TASK OBJECTIVE:
A verbatim reproduction of the lines below, from the line containing "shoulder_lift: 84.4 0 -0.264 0" through the line containing "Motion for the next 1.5", both ends included, is the whole required output.

RECORDED INFORMATION:
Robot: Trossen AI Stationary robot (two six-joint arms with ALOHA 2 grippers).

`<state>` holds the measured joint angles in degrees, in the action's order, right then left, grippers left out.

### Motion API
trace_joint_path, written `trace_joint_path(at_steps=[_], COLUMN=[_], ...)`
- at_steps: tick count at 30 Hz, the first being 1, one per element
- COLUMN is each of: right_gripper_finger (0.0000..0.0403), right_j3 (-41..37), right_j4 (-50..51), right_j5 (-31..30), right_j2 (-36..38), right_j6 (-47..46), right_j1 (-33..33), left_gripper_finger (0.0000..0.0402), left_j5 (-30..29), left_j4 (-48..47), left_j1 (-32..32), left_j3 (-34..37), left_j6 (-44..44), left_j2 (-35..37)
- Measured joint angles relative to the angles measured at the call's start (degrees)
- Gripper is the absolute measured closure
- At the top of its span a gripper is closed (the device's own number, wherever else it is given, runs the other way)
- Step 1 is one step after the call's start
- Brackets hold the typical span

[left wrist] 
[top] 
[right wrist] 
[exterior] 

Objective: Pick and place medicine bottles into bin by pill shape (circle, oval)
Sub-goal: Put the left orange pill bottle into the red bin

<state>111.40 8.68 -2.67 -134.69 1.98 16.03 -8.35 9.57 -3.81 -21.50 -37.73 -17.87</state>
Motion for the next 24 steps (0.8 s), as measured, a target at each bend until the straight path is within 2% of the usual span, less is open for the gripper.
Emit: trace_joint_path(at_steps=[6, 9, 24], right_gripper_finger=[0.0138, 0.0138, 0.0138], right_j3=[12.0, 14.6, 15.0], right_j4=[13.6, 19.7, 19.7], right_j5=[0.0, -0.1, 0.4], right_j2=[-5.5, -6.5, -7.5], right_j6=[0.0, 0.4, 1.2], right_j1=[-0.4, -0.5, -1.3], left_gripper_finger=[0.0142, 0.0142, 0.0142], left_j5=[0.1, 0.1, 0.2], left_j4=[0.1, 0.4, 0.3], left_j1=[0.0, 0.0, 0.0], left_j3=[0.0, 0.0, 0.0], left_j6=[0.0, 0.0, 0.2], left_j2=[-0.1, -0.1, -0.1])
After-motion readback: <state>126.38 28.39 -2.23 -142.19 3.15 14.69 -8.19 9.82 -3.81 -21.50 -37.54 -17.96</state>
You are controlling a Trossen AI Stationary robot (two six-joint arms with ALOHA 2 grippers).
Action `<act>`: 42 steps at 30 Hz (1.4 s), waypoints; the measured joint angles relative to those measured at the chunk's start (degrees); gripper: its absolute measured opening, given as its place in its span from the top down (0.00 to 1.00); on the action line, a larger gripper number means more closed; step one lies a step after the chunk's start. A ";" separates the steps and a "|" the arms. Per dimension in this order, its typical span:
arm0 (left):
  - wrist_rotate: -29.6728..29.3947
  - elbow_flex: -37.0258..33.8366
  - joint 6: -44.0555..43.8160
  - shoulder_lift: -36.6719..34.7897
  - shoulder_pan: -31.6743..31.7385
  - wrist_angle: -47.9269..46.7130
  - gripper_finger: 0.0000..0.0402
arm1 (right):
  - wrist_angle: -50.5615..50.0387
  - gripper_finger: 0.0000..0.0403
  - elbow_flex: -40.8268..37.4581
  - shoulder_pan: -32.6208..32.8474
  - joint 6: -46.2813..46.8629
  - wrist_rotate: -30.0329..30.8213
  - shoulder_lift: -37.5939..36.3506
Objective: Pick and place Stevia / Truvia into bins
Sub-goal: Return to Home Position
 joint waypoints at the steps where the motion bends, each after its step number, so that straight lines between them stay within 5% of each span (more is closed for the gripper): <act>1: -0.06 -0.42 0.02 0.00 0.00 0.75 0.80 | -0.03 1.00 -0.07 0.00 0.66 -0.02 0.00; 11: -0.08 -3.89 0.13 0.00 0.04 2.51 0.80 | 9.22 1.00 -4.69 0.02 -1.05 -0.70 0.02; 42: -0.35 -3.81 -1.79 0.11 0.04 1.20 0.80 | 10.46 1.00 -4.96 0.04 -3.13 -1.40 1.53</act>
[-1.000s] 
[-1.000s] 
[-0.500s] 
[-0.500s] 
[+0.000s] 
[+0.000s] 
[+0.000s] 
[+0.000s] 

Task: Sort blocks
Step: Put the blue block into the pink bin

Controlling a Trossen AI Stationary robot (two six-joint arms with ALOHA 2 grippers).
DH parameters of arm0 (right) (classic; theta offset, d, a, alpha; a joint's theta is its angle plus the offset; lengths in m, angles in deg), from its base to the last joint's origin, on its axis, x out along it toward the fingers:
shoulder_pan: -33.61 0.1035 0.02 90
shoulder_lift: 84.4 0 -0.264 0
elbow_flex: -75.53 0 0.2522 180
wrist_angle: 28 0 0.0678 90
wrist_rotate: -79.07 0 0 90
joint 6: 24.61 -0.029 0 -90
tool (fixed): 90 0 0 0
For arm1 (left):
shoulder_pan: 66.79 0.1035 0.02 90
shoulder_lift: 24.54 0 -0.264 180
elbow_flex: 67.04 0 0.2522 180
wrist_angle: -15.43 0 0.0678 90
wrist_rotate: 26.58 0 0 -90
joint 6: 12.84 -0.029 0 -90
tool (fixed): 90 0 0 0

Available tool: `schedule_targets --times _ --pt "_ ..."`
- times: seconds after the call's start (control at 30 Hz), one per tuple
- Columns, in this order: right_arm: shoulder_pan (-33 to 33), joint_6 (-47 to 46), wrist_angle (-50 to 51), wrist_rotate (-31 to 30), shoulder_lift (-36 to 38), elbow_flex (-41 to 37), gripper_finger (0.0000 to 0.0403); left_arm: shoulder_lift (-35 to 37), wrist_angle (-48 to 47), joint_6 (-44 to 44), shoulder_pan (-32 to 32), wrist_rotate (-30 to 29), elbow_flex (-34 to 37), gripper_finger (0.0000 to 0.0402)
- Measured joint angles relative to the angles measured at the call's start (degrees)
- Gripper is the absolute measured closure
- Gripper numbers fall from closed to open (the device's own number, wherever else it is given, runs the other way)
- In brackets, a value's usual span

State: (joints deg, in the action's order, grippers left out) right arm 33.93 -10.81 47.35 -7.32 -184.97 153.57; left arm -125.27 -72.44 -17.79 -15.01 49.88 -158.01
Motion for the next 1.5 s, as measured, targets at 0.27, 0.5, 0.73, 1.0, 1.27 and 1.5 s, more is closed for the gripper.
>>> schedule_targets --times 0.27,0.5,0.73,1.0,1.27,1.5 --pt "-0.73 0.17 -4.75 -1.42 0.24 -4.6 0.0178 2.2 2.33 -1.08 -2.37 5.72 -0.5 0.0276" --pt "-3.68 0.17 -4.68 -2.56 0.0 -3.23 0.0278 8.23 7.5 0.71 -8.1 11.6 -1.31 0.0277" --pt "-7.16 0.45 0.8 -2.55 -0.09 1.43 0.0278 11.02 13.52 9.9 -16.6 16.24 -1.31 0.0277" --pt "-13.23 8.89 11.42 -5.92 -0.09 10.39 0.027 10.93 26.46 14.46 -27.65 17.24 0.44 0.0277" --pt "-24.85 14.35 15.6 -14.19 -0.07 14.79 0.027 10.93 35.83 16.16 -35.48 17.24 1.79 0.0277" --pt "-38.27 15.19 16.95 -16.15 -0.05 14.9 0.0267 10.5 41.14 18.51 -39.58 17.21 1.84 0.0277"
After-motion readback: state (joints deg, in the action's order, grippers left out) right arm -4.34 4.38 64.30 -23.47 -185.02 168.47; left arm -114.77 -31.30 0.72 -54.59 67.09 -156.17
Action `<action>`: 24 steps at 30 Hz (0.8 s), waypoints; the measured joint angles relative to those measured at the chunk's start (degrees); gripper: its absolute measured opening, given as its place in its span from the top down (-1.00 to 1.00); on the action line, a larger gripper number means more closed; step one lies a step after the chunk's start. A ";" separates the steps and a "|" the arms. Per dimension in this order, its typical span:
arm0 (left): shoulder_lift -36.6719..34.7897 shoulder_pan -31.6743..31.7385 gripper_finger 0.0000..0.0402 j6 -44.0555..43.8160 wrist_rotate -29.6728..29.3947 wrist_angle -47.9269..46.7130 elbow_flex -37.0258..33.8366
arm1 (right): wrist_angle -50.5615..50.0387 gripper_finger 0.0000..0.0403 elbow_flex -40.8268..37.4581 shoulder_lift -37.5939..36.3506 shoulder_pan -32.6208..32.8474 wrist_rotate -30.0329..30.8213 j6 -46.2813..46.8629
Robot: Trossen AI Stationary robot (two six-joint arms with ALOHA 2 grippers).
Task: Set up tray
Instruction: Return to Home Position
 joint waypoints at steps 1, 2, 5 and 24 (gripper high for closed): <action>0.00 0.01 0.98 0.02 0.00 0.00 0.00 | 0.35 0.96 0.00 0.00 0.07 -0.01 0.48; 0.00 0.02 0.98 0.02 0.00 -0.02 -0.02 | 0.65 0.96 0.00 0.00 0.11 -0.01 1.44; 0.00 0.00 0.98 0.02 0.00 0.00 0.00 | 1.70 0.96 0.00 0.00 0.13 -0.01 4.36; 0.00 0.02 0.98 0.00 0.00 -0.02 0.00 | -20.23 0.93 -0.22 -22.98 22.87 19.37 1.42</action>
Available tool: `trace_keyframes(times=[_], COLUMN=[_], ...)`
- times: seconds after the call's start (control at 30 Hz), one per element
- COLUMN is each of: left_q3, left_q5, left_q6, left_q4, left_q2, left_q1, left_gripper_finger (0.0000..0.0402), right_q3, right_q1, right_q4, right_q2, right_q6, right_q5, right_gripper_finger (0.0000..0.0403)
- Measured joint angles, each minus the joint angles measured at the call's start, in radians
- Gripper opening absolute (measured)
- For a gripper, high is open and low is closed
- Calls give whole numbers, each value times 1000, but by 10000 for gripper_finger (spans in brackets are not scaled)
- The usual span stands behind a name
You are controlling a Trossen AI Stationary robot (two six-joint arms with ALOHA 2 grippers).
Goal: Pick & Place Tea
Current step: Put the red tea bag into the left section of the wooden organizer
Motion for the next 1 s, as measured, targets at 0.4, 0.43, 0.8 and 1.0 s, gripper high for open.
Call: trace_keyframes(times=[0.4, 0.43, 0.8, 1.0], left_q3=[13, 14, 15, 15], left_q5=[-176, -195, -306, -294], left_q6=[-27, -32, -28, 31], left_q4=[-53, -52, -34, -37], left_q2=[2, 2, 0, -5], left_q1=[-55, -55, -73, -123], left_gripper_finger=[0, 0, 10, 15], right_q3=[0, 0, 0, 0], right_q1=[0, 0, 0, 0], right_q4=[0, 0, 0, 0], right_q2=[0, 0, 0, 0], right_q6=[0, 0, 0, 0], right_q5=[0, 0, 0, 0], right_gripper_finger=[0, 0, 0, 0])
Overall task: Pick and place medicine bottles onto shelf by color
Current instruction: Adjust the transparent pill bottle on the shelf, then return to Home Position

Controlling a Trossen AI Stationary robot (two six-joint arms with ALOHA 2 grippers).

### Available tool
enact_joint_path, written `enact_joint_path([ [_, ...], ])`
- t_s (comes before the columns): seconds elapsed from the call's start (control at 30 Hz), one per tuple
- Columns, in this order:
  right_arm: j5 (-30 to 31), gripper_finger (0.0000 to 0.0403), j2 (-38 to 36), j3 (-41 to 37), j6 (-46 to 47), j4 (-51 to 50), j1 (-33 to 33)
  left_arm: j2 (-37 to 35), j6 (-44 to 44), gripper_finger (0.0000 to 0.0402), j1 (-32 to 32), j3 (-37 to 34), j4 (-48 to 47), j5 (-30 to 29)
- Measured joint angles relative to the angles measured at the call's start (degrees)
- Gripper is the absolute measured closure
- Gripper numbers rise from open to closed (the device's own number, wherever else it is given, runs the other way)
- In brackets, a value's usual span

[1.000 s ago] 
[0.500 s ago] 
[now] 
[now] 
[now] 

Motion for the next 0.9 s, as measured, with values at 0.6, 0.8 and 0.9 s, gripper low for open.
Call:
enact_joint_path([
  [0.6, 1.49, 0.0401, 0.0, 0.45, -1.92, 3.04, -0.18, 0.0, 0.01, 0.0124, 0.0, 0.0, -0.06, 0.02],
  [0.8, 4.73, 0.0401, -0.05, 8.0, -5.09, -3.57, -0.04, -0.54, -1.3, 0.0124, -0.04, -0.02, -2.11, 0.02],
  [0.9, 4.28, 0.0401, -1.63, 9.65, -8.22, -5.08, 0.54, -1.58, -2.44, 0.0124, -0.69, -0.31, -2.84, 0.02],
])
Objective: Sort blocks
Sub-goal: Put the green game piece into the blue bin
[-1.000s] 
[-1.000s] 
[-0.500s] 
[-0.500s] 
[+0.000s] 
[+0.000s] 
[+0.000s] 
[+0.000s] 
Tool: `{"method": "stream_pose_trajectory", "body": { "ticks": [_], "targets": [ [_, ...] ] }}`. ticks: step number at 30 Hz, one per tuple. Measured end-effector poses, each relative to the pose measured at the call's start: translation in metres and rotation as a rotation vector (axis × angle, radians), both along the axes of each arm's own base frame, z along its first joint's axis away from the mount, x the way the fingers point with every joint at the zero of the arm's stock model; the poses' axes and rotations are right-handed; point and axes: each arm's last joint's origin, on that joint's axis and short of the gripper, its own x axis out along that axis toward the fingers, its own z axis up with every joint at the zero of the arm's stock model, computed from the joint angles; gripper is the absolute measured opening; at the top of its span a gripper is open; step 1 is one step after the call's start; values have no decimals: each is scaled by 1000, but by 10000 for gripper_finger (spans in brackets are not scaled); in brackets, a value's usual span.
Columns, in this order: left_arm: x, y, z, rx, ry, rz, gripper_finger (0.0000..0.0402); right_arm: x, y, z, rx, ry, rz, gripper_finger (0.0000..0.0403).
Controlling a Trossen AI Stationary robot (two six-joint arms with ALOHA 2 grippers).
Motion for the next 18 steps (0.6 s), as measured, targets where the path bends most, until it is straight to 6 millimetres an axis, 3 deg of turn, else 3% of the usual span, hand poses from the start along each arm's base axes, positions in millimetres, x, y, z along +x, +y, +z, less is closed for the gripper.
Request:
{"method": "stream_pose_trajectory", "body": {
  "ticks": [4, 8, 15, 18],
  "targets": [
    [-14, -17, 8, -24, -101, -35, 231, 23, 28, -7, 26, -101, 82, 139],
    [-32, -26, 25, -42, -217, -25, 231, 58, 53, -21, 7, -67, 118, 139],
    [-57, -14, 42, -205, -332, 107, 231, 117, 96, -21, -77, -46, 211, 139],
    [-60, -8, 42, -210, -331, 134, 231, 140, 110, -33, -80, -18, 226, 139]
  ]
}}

ANSWER SECTION:
shoulder_lift: 84.4 0 -0.264 0
elbow_flex: -75.53 0 0.2522 180
wrist_angle: 28 0 0.0678 90
wrist_rotate: -79.07 0 0 90
joint 6: 24.61 -0.029 0 -90
tool (fixed): 90 0 0 0
For arm1 (left):
shoulder_pan: 66.79 0.1035 0.02 90
shoulder_lift: 24.54 0 -0.264 180
elbow_flex: 67.04 0 0.2522 180
wrist_angle: -15.43 0 0.0678 90
wrist_rotate: 26.58 0 0 -90
joint 6: 12.84 -0.029 0 -90
tool (fixed): 90 0 0 0

Available tool: `schedule_targets --times _ --pt "_ ..."`
- times: seconds after the call's start (control at 30 Hz), one per tuple
- Columns, in this order: right_arm: shoulder_pan (-33 to 33), joint_6 (-47 to 46), wrist_angle (-50 to 51), wrist_rotate (-31 to 30), shoulder_lift (-36 to 38), elbow_flex (-41 to 37), gripper_finger (0.0000 to 0.0403); left_arm: shoulder_lift (-35 to 37), wrist_angle (-48 to 47), joint_6 (-44 to 44), shoulder_pan (-32 to 32), wrist_rotate (-30 to 29), elbow_flex (-34 to 37), gripper_finger (0.0000 to 0.0402)
- Measured joint angles relative to the angles measured at the call's start (degrees)
- Gripper is the absolute measured closure
- Gripper numbers fall from closed to open (the device's own number, wherever else it is given, runs the other way)
- In brackets, a value's usual span

State: (joints deg, in the action's order, grippers left out) right arm 33.93 -10.81 47.35 -7.32 -184.97 153.57; left arm -125.27 -72.44 -17.79 -15.01 49.88 -158.01
Motion for the next 1.5 s, as measured, targets at 0.27, 0.5, 0.73, 1.0, 1.27 and 1.5 s, more is closed for the gripper.

Nothing else belongs in the output.